(Data records)
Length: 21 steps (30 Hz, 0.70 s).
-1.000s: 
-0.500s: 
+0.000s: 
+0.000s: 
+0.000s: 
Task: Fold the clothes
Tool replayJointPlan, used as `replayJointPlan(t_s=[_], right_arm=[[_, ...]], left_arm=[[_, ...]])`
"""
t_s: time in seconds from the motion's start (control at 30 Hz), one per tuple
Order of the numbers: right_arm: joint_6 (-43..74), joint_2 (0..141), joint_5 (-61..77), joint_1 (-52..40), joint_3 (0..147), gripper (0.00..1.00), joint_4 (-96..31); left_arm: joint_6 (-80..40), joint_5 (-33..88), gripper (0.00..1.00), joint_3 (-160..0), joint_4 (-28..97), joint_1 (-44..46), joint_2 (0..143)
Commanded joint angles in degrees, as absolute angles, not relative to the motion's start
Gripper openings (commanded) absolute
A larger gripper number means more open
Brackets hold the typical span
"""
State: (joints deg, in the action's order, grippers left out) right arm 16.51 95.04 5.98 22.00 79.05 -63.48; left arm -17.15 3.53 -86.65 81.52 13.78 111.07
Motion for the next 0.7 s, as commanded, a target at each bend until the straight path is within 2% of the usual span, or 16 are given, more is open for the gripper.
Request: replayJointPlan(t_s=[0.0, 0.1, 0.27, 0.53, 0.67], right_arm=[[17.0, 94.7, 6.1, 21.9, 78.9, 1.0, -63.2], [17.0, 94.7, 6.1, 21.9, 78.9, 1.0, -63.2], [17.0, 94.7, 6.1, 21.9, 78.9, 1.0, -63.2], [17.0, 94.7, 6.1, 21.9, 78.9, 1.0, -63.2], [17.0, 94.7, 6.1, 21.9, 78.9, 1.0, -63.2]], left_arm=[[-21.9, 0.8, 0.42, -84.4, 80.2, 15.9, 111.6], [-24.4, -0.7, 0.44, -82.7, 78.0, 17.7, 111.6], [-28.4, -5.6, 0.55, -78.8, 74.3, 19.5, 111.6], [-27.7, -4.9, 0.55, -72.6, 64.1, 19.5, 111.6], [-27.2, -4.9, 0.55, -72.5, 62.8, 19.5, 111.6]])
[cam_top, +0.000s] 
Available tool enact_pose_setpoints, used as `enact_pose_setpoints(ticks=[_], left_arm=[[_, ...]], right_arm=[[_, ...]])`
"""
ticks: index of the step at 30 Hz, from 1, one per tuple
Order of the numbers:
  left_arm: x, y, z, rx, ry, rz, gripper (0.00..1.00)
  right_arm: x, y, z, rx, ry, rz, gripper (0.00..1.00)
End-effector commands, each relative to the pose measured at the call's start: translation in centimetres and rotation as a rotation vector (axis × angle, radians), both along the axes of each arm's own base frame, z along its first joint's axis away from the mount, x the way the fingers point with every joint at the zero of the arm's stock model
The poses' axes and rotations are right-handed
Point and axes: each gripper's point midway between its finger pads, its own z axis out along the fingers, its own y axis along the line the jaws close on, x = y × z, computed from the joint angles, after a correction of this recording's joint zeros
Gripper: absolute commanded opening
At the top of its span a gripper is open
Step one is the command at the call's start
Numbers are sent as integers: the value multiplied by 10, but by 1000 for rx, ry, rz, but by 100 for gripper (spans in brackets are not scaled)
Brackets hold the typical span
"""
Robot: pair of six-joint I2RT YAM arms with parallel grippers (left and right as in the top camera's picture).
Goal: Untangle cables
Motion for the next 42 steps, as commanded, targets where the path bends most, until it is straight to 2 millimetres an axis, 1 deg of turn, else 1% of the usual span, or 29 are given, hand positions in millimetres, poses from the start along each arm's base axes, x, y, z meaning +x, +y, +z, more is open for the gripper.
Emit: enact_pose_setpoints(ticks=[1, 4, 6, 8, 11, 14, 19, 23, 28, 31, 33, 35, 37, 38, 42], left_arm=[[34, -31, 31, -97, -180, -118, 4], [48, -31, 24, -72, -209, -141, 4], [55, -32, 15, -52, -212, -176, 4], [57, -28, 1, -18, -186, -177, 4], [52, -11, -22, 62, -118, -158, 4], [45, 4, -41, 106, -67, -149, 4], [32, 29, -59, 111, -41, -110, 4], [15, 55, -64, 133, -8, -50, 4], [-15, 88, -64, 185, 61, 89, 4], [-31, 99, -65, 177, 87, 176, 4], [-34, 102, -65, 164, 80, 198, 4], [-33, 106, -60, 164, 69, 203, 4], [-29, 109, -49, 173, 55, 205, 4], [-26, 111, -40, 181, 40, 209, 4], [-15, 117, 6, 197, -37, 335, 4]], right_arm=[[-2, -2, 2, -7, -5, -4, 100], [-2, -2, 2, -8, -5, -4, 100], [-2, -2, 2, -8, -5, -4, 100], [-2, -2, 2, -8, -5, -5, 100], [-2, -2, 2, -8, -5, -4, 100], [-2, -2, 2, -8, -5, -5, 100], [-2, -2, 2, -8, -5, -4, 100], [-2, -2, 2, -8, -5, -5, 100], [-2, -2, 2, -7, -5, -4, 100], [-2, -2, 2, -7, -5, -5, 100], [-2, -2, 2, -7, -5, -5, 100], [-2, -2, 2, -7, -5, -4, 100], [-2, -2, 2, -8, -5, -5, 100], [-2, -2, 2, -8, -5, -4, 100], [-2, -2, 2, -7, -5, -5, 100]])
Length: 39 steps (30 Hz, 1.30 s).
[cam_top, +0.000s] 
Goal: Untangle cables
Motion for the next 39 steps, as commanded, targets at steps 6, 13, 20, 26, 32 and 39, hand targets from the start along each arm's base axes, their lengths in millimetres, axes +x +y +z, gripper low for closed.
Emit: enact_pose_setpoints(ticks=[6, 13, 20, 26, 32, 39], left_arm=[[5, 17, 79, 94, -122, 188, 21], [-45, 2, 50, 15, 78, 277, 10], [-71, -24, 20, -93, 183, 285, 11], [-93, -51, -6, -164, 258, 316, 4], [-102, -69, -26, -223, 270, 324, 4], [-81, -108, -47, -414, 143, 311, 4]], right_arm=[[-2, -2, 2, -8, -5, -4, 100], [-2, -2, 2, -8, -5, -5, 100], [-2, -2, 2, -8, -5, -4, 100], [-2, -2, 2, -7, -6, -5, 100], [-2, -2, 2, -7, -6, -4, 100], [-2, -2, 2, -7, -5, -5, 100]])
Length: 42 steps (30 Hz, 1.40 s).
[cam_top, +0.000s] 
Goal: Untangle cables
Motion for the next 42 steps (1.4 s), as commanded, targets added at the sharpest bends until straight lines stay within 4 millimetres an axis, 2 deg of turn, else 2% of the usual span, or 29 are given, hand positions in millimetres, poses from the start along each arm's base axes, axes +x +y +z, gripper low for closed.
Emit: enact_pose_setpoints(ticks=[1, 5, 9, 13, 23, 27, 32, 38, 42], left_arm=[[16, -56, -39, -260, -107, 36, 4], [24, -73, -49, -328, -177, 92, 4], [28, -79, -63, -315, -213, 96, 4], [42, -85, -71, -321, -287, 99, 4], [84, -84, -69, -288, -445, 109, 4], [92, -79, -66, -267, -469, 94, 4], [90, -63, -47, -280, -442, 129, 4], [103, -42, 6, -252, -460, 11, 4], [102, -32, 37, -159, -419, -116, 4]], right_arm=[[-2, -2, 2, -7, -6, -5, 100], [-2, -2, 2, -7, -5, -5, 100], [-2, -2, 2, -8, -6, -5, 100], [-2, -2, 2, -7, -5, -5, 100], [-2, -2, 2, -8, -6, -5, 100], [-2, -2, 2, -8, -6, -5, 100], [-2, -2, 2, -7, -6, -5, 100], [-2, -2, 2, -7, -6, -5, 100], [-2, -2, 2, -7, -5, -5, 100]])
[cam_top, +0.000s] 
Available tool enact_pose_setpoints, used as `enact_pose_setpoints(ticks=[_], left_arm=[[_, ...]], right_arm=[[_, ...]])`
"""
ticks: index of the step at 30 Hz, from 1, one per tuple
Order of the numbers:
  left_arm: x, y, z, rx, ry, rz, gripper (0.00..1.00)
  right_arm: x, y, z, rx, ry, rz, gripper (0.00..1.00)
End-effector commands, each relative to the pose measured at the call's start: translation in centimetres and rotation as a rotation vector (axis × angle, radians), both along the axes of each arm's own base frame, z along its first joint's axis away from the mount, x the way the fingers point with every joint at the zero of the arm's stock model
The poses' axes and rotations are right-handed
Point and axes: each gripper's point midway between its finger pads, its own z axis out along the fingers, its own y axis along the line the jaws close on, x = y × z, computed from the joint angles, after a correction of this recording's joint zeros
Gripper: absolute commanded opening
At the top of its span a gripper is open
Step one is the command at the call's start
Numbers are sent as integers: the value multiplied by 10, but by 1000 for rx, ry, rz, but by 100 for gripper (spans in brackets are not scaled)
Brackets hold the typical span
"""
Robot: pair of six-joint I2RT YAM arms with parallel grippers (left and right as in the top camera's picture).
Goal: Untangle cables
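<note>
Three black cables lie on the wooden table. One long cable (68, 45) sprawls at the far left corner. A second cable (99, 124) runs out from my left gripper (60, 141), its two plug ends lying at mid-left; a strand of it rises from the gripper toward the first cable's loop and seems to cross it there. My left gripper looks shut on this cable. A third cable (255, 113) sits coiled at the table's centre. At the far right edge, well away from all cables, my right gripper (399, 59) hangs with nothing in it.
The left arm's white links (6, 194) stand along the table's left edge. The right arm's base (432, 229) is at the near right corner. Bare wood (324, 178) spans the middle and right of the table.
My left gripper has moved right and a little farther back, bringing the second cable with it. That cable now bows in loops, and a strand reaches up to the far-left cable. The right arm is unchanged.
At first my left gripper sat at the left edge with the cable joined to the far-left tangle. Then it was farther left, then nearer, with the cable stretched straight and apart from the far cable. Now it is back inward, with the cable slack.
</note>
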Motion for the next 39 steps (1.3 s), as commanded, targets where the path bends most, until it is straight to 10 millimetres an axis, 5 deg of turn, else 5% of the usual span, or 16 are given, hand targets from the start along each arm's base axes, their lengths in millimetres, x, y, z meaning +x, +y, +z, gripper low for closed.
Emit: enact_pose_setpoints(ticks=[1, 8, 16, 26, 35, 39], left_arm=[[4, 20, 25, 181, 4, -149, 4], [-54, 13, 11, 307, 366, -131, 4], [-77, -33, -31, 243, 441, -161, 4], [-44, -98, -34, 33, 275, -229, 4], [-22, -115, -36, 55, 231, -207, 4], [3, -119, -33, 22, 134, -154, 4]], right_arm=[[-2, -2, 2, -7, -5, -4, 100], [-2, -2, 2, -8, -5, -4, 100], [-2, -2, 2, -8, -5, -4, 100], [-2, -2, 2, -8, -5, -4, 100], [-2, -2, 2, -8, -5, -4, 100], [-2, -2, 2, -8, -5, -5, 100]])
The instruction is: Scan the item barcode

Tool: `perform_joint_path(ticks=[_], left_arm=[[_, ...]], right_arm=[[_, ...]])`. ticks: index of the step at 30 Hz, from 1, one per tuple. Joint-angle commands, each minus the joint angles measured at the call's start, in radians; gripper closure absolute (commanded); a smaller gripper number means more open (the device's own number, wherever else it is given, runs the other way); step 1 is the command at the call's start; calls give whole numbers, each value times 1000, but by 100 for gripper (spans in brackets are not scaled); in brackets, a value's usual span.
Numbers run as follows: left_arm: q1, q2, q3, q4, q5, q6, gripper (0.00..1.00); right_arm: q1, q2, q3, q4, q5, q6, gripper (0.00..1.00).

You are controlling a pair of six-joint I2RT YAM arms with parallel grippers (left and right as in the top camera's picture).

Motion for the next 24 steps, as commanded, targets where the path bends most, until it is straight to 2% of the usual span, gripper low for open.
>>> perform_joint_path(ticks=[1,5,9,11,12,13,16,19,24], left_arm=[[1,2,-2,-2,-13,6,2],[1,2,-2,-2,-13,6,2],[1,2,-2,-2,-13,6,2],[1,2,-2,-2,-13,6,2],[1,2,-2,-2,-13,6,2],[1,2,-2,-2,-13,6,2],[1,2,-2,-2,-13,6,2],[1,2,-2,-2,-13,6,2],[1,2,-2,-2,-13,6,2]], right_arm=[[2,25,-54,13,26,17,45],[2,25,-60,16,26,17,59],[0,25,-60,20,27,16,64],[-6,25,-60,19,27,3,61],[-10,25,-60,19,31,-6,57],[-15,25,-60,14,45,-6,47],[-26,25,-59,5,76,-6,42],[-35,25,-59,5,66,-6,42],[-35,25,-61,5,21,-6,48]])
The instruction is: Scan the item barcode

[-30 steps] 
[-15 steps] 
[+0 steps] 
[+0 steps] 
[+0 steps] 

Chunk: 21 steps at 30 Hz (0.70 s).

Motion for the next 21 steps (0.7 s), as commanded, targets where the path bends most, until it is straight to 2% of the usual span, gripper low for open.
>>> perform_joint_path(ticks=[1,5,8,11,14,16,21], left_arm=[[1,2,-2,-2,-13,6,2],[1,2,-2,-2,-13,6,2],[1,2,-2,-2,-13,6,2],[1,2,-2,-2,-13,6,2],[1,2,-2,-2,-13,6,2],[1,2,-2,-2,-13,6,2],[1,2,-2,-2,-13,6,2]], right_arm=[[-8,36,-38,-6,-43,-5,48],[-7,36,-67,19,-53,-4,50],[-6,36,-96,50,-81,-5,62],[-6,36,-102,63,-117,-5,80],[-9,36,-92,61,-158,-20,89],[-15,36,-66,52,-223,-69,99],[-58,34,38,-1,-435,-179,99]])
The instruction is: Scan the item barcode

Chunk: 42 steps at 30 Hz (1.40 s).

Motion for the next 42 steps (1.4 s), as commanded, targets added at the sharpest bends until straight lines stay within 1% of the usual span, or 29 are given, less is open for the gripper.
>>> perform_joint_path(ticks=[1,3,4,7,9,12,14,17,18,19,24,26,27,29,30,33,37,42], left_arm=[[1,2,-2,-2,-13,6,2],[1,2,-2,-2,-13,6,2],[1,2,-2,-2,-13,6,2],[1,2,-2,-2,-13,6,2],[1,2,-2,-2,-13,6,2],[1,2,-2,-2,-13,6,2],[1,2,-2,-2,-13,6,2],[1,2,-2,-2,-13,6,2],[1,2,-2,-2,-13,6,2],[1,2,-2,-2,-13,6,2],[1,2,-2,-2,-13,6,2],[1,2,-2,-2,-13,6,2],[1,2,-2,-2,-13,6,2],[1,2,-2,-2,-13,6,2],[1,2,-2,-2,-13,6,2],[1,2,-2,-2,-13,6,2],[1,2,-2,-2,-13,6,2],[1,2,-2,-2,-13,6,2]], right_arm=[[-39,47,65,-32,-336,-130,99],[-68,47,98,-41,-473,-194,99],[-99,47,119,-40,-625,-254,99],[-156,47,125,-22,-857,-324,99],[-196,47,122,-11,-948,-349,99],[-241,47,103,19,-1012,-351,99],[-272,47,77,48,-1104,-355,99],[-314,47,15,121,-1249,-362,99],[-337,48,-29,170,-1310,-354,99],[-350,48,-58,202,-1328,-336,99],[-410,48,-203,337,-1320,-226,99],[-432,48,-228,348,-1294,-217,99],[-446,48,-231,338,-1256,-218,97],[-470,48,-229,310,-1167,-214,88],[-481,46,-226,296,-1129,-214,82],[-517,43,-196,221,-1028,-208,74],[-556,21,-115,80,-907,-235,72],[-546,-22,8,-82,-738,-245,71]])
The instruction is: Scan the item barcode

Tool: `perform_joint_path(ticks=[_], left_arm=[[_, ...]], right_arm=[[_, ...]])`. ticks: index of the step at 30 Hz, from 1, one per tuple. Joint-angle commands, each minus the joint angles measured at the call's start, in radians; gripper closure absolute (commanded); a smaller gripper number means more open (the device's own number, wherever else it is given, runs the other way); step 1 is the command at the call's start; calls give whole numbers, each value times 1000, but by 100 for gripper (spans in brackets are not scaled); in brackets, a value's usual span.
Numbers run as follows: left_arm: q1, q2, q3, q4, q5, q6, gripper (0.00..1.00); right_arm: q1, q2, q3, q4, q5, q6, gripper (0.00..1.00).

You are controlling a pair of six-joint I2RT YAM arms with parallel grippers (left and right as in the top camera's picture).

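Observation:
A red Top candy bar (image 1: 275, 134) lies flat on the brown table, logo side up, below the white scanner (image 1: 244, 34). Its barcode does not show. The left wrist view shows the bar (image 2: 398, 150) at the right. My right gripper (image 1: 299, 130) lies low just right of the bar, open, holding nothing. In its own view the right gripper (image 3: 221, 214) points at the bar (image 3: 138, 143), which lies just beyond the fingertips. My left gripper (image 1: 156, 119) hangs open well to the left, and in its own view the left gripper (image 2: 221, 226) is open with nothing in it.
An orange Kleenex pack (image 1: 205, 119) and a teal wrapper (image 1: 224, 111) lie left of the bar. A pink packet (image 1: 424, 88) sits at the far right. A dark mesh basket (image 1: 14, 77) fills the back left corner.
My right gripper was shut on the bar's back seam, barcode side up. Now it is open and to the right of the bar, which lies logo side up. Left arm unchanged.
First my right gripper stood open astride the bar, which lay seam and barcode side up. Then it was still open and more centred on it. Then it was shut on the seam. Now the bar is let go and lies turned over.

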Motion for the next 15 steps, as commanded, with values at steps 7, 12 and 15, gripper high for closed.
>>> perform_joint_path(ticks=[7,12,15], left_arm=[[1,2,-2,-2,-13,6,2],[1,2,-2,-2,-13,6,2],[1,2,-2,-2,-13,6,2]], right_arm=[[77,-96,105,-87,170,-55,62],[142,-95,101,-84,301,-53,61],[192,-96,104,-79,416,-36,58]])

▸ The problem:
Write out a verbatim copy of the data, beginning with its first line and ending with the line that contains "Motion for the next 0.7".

▸ Written solution:
Length: 21 steps (30 Hz, 0.70 s).
-1.000s: 
-0.500s: 
+0.000s: 
+0.000s: 
+0.000s: 
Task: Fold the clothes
Tool replayJointPlan, used as `replayJointPlan(t_s=[_], right_arm=[[_, ...]], left_arm=[[_, ...]])`
"""
t_s: time in seconds from the motion's start (control at 30 Hz), one per tuple
Order of the numbers: right_arm: joint_6 (-43..74), joint_2 (0..141), joint_5 (-61..77), joint_1 (-52..40), joint_3 (0..147), gripper (0.00..1.00), joint_4 (-96..31); left_arm: joint_6 (-80..40), joint_5 (-33..88), gripper (0.00..1.00), joint_3 (-160..0), joint_4 (-28..97), joint_1 (-44..46), joint_2 (0..143)
Commanded joint angles in degrees, as absolute angles, not relative to the motion's start
Gripper openings (commanded) absolute
A larger gripper number means more open
Brackets hold the typical span
"""
State: (joints deg, in the action's order, grippers left out) right arm 16.51 95.04 5.98 22.00 79.05 -63.48; left arm -17.15 3.53 -86.65 81.52 13.78 111.07
Motion for the next 0.7 s, as commanded, a target at each bend until the straight path is within 2% of the usual span, or 16 are given, more is open for the gripper.

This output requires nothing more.